As the new year approaches, a primary question is: “What will 2019 look like across the spectrum of investment possibilities?”
In short, it’s looking pretty good.
Let’s start with the results from the mid-term elections. A Democratic House will likely have a muted effect on equity markets since most legislation would be routine or need bipartisan support to pass. Morgan Stanley believes trade tensions will continue, while spending won’t change materially.
This is good for U.S. Treasury rates, which have priced-in the current deficit trajectory. However, it’s more challenging for the dollar, which could weaken as deficits expand into tightening global liquidity. The Blue Sweep in the House won’t immediately shift policy, but it could mellow trade protectionism and pave the way for rollbacks of deregulation and fiscal stimulus – and raise expectations for a more progressive agenda a few years down the road.
What should an investor look to?
That depends upon your goals and risk tolerance. Different goals dictate different investments. Retirees may want a heavier focus on equities paying solid dividends. Saving for a child’s college education? Consider opening a so-called 529 account, with the level of risk dependent upon how many years before the youngster becomes a freshman.
As the Baby Boomer generation reaches retirement age, there are growing opportunities in the elder care industry. Worldwide, the over-60 population is expected to rise to 2 billion by 2050, with increasing investment opportunities in companies that target this age group.
Other areas where growth seems reasonable include retirement living and home healthcare industries. For those investing in the elder health sector, diversified pharmaceutical and consumer stocks could provide ample investment opportunities if carefully researched beforehand.

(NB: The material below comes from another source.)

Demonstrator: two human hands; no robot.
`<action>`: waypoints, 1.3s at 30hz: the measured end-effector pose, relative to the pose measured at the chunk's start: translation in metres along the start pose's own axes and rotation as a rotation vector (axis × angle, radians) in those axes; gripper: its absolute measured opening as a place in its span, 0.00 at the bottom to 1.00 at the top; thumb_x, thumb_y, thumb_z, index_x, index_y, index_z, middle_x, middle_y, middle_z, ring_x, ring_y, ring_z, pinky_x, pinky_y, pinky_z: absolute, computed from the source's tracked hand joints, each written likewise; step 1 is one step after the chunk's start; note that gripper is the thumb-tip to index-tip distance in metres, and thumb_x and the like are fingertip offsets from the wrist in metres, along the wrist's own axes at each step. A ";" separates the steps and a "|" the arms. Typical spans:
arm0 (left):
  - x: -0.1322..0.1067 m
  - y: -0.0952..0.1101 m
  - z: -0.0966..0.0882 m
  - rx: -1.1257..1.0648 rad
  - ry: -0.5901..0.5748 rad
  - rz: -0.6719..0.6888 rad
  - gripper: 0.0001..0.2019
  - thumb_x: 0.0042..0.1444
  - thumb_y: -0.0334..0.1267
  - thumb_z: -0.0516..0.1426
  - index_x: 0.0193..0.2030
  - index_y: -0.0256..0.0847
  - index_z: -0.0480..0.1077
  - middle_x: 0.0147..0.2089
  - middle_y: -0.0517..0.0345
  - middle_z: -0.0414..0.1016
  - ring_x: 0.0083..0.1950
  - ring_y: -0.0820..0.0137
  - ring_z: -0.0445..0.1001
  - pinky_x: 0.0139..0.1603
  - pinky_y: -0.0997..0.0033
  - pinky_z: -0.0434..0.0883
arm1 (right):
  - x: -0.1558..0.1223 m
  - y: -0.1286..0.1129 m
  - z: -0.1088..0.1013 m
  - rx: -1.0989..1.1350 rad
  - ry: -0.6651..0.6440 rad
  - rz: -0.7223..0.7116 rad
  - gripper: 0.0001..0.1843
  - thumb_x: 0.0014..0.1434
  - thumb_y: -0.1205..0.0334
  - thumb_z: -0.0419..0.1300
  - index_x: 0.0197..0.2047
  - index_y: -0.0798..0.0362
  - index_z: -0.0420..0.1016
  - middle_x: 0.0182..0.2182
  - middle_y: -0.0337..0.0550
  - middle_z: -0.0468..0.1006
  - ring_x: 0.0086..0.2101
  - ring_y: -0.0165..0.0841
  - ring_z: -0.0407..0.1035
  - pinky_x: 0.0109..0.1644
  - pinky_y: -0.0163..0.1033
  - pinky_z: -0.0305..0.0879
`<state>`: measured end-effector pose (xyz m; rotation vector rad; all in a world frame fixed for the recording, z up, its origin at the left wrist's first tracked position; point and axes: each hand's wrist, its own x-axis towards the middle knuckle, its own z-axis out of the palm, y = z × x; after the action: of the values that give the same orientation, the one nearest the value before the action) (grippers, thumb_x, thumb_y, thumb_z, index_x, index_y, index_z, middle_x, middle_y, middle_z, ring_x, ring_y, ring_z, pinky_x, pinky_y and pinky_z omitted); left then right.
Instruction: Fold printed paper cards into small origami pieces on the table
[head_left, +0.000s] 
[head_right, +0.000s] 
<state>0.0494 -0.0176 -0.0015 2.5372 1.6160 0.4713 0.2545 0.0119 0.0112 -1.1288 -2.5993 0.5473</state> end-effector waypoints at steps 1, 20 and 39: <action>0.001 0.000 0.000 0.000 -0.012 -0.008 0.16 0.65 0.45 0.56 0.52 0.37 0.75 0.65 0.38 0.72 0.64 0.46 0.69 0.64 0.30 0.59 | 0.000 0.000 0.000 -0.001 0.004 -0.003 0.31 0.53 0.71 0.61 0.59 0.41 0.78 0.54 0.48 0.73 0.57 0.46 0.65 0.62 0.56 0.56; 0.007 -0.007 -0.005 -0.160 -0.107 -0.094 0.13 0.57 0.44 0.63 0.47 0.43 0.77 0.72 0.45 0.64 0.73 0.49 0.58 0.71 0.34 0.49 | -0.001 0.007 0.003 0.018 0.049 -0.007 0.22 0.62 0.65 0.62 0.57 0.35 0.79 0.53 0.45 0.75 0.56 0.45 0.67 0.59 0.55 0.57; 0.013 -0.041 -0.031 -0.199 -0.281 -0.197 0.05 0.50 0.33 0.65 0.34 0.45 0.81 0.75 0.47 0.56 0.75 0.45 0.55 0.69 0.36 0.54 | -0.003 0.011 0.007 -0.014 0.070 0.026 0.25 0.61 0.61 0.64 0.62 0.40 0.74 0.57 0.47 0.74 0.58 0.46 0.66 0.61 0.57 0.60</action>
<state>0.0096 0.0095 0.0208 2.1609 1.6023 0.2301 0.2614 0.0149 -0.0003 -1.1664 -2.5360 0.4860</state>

Hi-tech investments and artificial intelligence may be another option for those with a longer time horizon and ability to tolerate more risk. The Department of Defense, responsible for the development of emerging technologies for the military, recently announced a $2-billion investment to fund future development.
For those creating a legacy, certain emerging markets may be worth consideration over the long term.
Meanwhile, financial market corrections should be expected; thus diversification is essential, and investors should create a mixed portfolio. Holding multiple, non-correlated asset classes in a portfolio can limit negative exposure and set the stage for positive returns. It also is reasonable to expect interest rates to continue rising, which may impact investments.
There is no sure way to predict the future. However, 2019 may bring good news to many investors, specifically those who apply due diligence, manage their own level of risk, and don’t succumb to emotion or rumors.